Abstract

In recent years the experiences of LGBT refugees and the political debates they arouse have taken increasing space in public forums from North America to Western Europe and Australia. Murray’s book Real Queer? critically addresses, from an anthropological perspective, the situation of sexual orientation and gender identity (SOGI) refugees in Canada. Based on a wealth of interviews with claimants, officials, consultants and support workers, the author methodically analyses each stage and aspect of the refugee status determination process. The book moves from migration to the writing of support documentation in the form of detailed self-narratives, to expert documentations and hearings at the Canadian Immigration and Refugee Board. Precise but accessible, this book will be of interest for students and researchers alike working on queer migration and LGBT asylum.

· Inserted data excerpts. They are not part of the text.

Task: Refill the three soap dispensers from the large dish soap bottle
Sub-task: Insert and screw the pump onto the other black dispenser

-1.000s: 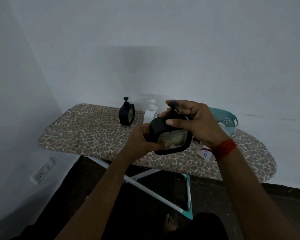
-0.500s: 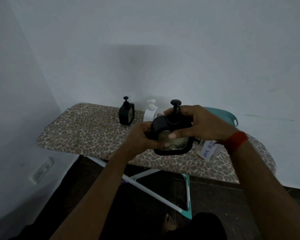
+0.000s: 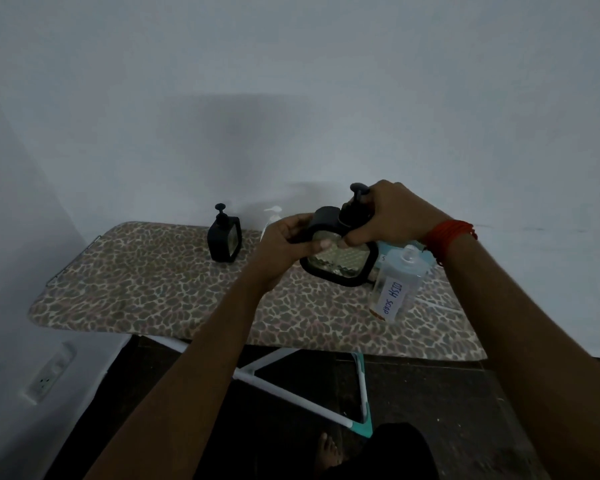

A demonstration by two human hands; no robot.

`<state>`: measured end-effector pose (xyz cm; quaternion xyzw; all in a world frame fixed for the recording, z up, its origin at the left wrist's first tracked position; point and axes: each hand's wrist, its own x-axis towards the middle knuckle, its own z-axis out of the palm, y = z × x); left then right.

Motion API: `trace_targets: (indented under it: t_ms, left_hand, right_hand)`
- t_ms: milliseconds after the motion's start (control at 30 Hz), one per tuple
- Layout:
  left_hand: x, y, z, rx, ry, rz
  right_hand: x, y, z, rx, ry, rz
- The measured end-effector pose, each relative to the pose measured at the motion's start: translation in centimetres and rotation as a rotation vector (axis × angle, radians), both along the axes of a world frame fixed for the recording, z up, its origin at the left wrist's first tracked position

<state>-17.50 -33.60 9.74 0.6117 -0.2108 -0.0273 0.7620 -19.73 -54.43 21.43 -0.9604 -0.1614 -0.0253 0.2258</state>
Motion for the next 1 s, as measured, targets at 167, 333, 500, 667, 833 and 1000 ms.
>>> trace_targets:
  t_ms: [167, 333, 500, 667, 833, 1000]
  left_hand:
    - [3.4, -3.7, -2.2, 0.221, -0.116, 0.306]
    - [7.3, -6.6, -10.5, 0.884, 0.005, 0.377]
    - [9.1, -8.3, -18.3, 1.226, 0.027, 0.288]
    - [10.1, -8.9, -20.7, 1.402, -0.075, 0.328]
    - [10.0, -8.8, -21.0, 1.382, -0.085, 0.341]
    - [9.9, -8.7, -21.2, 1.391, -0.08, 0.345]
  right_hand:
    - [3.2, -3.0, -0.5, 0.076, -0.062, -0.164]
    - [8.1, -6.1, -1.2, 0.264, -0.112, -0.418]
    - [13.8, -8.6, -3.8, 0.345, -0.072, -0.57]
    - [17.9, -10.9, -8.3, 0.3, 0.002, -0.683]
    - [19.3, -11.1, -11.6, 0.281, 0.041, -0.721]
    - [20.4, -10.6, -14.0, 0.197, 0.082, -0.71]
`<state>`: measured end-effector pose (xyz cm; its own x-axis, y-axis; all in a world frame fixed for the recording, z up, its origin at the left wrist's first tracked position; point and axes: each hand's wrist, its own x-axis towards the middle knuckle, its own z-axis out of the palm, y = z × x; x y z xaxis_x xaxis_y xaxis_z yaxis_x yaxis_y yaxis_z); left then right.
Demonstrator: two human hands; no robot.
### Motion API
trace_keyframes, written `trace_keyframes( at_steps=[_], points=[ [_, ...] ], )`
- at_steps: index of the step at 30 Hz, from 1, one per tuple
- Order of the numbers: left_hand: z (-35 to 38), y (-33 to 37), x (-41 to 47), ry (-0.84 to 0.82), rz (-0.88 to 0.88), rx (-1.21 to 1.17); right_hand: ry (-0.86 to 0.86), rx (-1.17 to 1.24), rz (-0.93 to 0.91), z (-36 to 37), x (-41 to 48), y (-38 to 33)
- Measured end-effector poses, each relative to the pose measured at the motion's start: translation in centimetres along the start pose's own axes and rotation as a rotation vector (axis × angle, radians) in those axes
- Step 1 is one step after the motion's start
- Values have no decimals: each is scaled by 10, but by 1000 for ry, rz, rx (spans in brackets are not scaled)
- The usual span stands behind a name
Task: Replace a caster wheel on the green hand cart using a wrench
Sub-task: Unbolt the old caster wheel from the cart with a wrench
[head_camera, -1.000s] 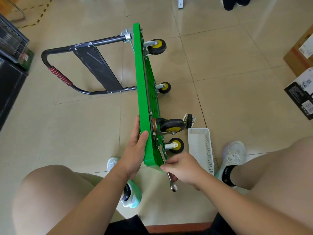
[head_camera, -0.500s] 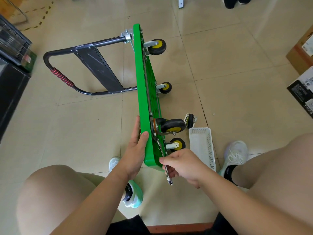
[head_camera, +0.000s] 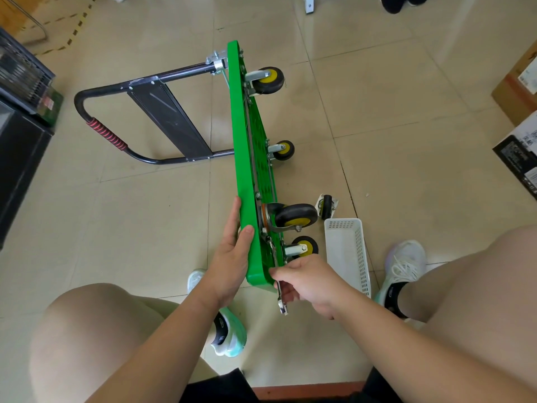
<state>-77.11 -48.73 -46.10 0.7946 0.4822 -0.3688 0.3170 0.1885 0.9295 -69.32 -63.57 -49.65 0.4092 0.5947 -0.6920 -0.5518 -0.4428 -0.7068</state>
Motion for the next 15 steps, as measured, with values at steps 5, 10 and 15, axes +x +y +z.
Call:
trace_keyframes(
  at_steps=[5, 10, 15],
  points=[
    [-1, -1, 1, 19, 9, 29, -27, 93, 1, 3, 0, -2],
    [-1, -3, 1, 31, 14, 30, -24, 20, 23, 1, 4, 1],
    [0, -3, 1, 28, 19, 22, -8, -211, 50, -7, 19, 13]
  ],
)
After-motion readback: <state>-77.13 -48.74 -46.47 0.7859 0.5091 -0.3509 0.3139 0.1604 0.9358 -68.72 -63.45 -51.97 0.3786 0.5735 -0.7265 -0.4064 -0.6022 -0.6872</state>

Murray examines the ways that the refugee apparatus sets up a structure that solicits what he calls ‘the queer migration to liberation nation narrative’ – a form of homonationalist narrative where the refugee is submitted to a ‘happiness duty’ (Ahmed 2010) that reproduces imperialist dichotomies between the civilised and the barbaric, the tolerant and the intolerant (Puar 2007). Murray shows that, in order to be legible SOGI refugees, claimants must learn how to perform an identity that follows homonationalist assumptions as well as forms of homonormative expectations (which are, he reminds us, always raced, gendered and classed). This demonstration leads him to explore asylum narratives (Chapter 1), the question of authenticity (Chapters 2 and 3), the use of documents and the interview process in the production of authenticity (Chapters 4, 5 and 6) and finally the way home is used and conceived of in the SOGI refugee determination process (Chapter 7).